(Information Opens)
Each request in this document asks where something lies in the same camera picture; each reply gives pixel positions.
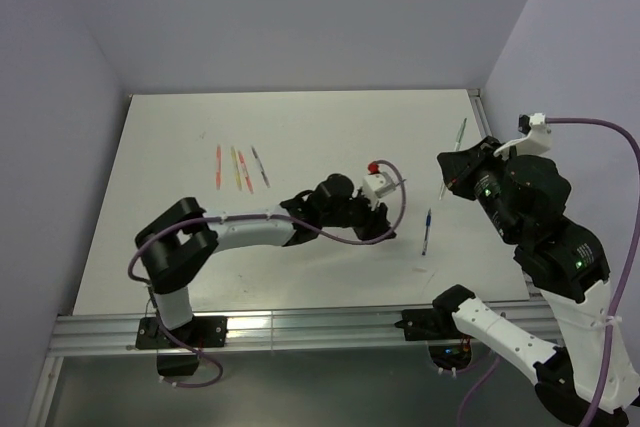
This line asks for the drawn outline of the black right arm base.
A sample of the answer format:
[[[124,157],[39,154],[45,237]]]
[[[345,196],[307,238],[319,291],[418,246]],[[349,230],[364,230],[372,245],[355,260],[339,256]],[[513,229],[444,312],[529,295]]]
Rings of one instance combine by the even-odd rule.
(Information Closes)
(Information Opens)
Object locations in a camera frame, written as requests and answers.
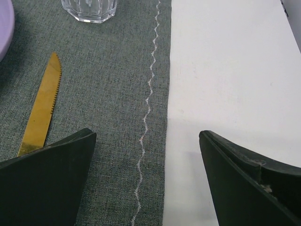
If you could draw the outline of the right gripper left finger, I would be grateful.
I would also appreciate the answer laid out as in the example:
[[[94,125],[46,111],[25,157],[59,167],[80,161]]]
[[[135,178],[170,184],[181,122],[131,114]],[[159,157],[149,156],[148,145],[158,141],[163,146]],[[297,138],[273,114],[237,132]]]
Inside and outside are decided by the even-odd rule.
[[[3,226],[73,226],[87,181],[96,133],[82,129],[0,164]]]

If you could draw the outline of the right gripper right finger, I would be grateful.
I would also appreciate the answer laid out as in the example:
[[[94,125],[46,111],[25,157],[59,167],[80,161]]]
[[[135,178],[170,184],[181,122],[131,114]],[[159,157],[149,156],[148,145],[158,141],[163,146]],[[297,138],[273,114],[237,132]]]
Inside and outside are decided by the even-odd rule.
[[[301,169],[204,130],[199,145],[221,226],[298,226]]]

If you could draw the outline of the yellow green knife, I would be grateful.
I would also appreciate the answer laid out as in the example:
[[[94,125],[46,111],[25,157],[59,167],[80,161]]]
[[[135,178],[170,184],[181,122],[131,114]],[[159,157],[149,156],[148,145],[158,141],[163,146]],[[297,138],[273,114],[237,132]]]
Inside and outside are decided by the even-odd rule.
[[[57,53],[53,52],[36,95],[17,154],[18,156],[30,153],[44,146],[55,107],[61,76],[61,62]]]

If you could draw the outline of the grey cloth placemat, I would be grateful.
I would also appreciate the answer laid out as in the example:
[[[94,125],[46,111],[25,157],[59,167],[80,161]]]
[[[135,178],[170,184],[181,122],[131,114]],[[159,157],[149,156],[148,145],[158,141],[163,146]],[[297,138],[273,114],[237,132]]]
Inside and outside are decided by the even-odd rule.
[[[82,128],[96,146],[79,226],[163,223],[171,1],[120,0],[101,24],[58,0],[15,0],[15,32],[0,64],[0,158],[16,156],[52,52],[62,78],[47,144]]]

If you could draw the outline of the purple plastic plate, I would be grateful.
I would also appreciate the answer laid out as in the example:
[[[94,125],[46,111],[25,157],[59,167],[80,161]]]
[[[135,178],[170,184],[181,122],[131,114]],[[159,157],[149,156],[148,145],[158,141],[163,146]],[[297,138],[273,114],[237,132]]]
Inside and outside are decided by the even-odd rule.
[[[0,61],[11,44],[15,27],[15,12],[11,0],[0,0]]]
(Information Closes)
(Information Opens)
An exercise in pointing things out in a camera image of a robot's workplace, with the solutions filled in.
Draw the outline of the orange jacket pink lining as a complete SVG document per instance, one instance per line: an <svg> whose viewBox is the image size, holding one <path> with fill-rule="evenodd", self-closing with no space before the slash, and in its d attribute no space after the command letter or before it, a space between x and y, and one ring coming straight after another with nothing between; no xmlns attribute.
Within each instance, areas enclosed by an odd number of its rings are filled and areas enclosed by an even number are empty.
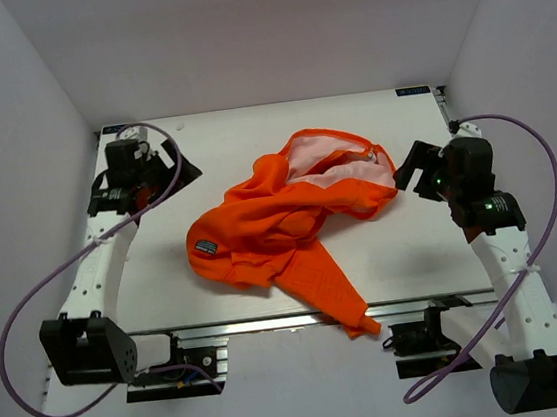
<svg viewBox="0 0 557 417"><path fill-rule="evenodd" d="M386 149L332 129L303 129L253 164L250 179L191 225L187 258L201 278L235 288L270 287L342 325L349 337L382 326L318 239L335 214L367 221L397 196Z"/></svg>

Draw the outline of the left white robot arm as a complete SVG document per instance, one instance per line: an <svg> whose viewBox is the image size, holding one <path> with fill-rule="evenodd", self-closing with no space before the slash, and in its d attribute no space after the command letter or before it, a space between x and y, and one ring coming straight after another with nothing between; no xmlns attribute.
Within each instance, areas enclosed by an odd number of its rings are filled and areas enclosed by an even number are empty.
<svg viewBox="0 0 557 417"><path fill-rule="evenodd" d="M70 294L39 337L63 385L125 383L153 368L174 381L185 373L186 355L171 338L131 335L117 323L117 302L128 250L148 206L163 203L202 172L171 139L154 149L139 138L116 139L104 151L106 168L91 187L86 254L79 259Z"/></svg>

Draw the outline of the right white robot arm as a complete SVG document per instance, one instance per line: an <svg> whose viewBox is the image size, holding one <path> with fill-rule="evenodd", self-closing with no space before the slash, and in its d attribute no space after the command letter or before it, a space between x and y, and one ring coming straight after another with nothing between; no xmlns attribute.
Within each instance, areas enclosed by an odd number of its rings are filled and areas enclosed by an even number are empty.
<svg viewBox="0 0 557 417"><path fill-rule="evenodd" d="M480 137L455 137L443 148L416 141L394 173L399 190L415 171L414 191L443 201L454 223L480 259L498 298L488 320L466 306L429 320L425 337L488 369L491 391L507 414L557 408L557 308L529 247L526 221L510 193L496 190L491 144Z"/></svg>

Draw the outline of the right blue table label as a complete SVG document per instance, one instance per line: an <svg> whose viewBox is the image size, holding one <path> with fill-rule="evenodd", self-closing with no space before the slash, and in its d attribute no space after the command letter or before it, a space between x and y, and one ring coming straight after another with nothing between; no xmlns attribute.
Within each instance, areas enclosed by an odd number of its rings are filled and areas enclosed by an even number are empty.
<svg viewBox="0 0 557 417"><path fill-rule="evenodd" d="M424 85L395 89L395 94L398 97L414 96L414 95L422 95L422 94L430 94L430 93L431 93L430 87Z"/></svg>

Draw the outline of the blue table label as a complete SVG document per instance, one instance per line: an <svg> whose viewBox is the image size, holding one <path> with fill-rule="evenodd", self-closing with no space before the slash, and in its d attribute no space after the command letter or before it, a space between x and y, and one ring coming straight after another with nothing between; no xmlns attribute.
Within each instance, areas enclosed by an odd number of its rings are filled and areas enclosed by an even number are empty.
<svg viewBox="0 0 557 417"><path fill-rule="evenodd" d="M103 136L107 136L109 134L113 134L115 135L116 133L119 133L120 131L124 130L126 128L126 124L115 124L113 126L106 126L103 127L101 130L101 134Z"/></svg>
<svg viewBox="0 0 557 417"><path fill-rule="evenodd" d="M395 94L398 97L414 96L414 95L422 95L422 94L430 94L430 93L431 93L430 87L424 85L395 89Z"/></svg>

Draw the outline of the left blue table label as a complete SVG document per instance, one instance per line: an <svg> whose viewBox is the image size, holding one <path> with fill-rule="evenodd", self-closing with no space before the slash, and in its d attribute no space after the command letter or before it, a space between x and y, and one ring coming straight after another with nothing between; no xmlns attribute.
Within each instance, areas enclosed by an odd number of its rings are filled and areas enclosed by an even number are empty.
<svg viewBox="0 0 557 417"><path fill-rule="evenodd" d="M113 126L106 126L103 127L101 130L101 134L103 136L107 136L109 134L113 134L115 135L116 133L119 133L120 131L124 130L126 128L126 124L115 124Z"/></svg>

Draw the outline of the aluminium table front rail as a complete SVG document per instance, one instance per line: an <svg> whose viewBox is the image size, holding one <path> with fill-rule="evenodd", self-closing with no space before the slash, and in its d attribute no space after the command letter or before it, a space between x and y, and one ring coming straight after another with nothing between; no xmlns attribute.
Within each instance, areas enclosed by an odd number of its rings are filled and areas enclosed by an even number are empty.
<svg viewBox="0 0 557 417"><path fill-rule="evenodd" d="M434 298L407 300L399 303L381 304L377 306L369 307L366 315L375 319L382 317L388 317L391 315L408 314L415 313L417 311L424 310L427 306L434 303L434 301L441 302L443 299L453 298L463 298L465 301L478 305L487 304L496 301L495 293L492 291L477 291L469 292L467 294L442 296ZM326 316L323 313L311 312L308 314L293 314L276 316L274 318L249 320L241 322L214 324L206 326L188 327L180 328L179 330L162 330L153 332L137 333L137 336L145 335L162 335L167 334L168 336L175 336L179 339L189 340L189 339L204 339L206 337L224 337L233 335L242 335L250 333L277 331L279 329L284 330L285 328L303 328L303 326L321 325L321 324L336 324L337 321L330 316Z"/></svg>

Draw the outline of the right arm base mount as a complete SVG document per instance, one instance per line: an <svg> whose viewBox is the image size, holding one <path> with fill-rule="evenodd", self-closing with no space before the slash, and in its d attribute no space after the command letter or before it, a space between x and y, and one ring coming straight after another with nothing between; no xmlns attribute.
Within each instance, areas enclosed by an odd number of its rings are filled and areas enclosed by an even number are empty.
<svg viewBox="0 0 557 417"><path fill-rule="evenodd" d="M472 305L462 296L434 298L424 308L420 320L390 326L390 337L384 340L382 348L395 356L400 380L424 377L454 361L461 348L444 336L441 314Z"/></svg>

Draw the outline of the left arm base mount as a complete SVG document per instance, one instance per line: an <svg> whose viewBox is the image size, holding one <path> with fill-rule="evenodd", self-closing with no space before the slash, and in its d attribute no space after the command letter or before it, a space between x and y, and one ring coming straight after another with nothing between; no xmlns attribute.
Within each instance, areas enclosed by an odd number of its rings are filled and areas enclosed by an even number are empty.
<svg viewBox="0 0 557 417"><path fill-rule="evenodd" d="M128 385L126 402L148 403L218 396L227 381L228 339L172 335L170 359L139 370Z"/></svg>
(Information Closes)
▶ _Activity_:
Above are some entries; copy exactly the lines from the line with "Each request in" through the line with "[[[124,157],[39,154],[45,237]]]", both included, but none of the pictures.

▶ _The completed task_:
Each request in this document asks where something lies in the same camera picture; each reply gives pixel positions.
This line asks for the drawn outline of the black right arm base.
A sample of the answer format:
[[[124,157],[39,154],[45,237]]]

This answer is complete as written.